The Pharmacovigilance Unit is not limited to assessing reports of suspected adverse reactions, although this represents an indispensable part of its attributions. Moreover, not only the binomial safety and effectiveness is at the center of the Pharmacovigilance process in Brazil, but also quality and rationality aspects were included therein as important aspects in the challenge to assure suitable products that offer lower risks to the population.

Along with the Department of Inspection, of the National Health Surveillance Agency, The Pharmacovigilance Unit monitors the processes of mandatory and voluntary drug recalls in Brazil through the international communication network. In order to evaluate safe and effective products available in the market, they strive to identify problems of quality deviations and drug counterfeiting and to carry out "in loco" investigations of serious adverse events, during epidemic drug-related outbreaks.
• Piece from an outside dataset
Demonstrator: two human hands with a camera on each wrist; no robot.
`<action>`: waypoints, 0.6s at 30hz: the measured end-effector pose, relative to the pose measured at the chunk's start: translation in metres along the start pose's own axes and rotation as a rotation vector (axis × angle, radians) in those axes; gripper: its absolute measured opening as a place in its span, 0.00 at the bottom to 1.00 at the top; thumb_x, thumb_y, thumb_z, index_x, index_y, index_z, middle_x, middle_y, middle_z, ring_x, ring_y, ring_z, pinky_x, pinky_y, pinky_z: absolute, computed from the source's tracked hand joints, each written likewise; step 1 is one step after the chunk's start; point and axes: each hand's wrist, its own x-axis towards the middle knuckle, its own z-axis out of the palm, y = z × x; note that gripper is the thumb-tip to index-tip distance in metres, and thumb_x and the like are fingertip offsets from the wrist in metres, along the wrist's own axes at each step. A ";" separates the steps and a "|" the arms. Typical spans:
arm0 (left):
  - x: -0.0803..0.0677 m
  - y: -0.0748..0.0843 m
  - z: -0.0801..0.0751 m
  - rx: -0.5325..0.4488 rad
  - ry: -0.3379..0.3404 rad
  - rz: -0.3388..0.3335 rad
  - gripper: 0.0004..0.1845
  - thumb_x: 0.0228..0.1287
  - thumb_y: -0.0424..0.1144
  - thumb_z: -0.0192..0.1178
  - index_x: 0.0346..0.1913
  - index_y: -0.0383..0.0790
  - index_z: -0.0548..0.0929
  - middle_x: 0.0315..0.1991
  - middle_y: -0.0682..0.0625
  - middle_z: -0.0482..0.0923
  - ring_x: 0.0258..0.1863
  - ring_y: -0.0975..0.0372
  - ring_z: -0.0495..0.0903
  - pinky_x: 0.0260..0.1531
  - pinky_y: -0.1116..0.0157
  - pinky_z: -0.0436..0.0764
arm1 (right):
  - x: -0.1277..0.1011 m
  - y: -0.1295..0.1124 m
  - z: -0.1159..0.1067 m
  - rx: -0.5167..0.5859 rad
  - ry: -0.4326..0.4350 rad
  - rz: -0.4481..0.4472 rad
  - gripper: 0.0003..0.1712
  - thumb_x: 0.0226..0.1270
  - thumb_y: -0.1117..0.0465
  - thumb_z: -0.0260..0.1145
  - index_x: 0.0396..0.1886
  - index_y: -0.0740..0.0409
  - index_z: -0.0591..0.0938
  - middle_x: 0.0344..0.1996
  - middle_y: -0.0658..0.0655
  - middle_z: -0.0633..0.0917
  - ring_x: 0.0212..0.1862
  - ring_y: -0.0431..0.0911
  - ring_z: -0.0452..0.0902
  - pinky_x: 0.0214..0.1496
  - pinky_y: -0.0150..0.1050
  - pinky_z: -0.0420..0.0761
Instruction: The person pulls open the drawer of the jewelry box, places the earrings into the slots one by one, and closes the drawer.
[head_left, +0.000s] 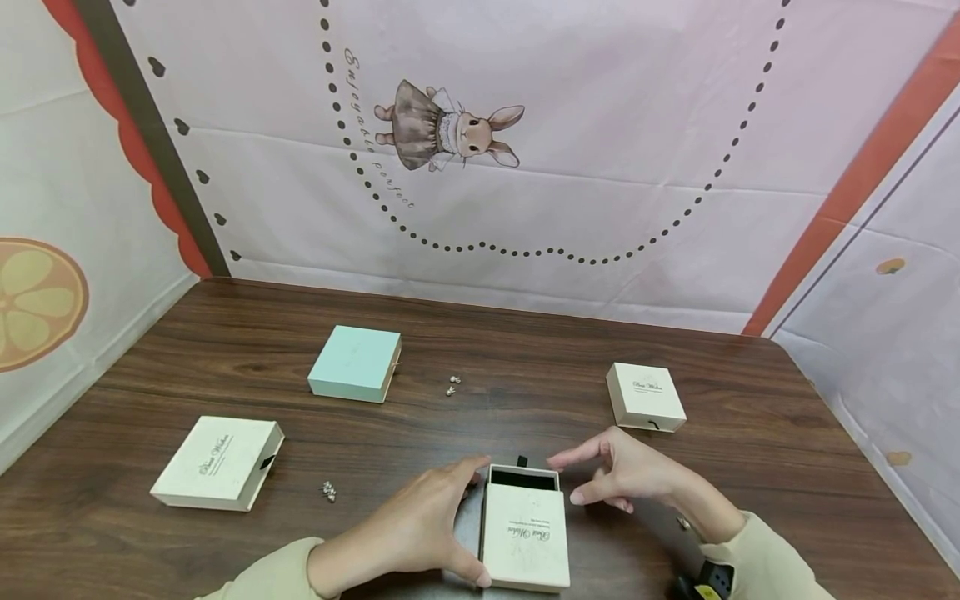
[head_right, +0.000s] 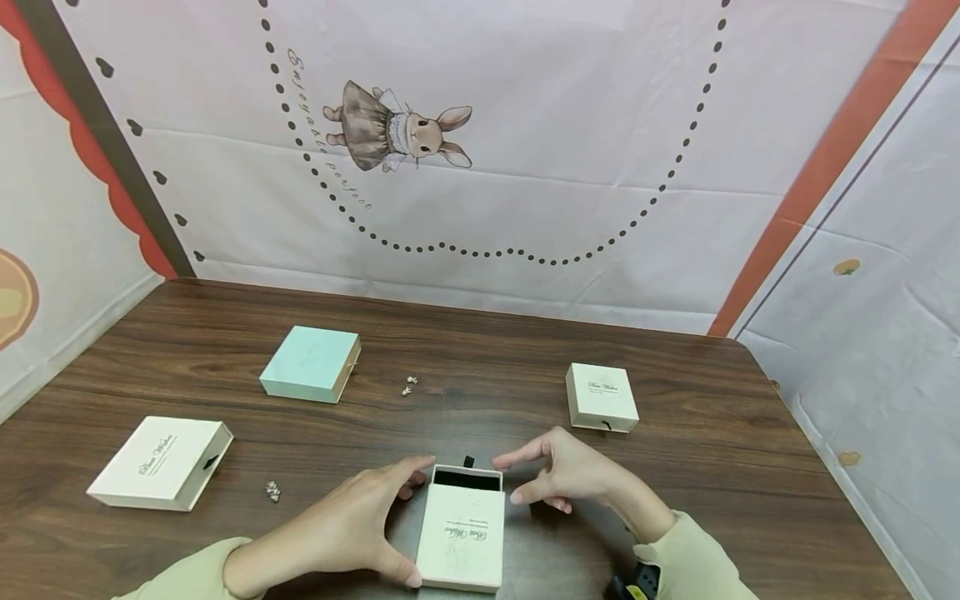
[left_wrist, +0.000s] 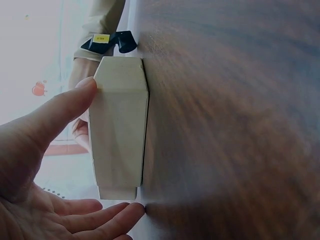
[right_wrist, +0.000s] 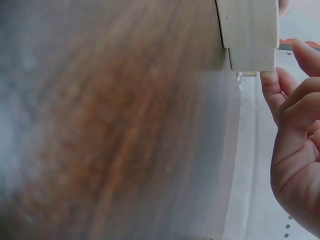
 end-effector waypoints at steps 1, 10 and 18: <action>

A review process of the profile of benefits and risks of drugs already in the market is being carried out by identifying products banned in other countries, products requiring changes in their restrictions of use, and products of unacceptable or no any therapeutic value and whose license should be cancelled, especially drugs formulated with irrational associations of active ingredients. Also, within the scope of the market profile review, new regulatory laws are being consolidated, with a view to the updating of the information contained in drug usage directions and to the registry renewal, which shall include the reassessment of their effectiveness and safety profile.

Rational drug use has been object of training and multiple courses sponsored by The National Health Surveillance Agency, with the objective of enhancing health professionals' capability to prescribe in a rational basis, to identify drug-related problems and to notify adverse drug reactions to the National System of Pharmacovigilance.